What Mass did you get? That loaded question, posed by hawkish mothers across the nation once upon a time, had its equivalent across the Atlantic. Rooney Mara was raised in one of Irish-America's most prominent families, and when she was a kid Mass-going was not optional.

"I stopped going as soon as I got a car," she tells me with a smile. "Once I had my licence I was like, 'I'm gonna go to the 12 o'clock, see you later' and I'd drive off somewhere to hide!" But faith has a way of catching up with you, and her latest film has plunged her back into her Catholic upbringing, and the finer points of the Gospels.

Directed by Garth Davis, Mary Magdalene explores the life of one of the Bible's most fascinating and misunderstood characters, a faithful follower of Christ who was maligned and sidelined for centuries by the Catholic Church. Mary of Magdala journeyed with Jesus as he preached, witnessed his crucifixion and according to the Gospels was the first person to meet him after his resurrection.

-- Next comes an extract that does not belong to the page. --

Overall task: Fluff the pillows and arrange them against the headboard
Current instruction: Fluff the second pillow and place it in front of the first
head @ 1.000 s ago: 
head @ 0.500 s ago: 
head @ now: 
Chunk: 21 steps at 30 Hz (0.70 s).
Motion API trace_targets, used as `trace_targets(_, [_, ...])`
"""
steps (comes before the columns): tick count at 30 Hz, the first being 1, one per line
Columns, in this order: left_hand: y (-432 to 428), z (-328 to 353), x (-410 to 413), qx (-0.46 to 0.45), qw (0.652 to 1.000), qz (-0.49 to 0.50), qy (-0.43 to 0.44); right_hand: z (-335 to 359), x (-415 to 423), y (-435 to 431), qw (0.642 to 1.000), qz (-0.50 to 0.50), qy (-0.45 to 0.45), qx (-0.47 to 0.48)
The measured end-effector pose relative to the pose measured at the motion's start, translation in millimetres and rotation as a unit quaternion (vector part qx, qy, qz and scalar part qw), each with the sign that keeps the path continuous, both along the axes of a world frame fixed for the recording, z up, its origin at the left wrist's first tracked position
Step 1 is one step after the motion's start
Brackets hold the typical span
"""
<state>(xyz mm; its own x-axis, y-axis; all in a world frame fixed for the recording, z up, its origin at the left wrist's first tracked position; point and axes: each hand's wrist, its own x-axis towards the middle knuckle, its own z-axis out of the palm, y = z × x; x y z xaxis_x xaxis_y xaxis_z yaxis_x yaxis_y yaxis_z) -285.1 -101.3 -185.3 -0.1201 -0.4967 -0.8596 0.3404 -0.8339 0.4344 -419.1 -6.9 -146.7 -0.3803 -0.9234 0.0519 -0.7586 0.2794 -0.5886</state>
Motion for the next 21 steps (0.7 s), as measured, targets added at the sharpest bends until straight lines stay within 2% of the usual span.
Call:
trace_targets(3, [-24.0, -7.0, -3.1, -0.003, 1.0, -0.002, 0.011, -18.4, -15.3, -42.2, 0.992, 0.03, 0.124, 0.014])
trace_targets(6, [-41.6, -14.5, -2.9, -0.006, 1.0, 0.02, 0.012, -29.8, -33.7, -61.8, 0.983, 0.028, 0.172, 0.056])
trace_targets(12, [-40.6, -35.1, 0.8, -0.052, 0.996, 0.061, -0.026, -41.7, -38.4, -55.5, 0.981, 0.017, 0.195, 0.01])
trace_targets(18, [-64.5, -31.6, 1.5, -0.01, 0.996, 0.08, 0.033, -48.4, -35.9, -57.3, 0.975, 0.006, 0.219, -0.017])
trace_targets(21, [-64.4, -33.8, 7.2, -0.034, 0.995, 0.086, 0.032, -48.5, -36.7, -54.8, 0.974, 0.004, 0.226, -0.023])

She should have been counted among his closest disciples, the 13th apostle if you will, but instead an ecclesiastical rumour, probably started by Pope Gregory in the fifth century, maintained that she'd been a prostitute made holy only when Jesus had forgiven her many ghastly sins.

Biblical role: Rooney as Mary Magdalene and Joaquin Phoenix as Jesus

This 'composite Mary' is a version Rooney Mara was familiar with. "I grew up thinking she was this prostitute," she says, "because that's what they taught us, and so when the script came to me first I thought, 'Oh God, I really don't want to make a Biblical film, it brought me back to Sunday school and I was like, 'no'. But I really wanted to work with Garth again after Lion [Davis's Oscar-nominated 2016 film]. So I read the script, and I was amazed at just how little I knew about her. I'd grown up thinking this thing that everyone thinks about her, but there's no evidence whatsoever that she was a prostitute.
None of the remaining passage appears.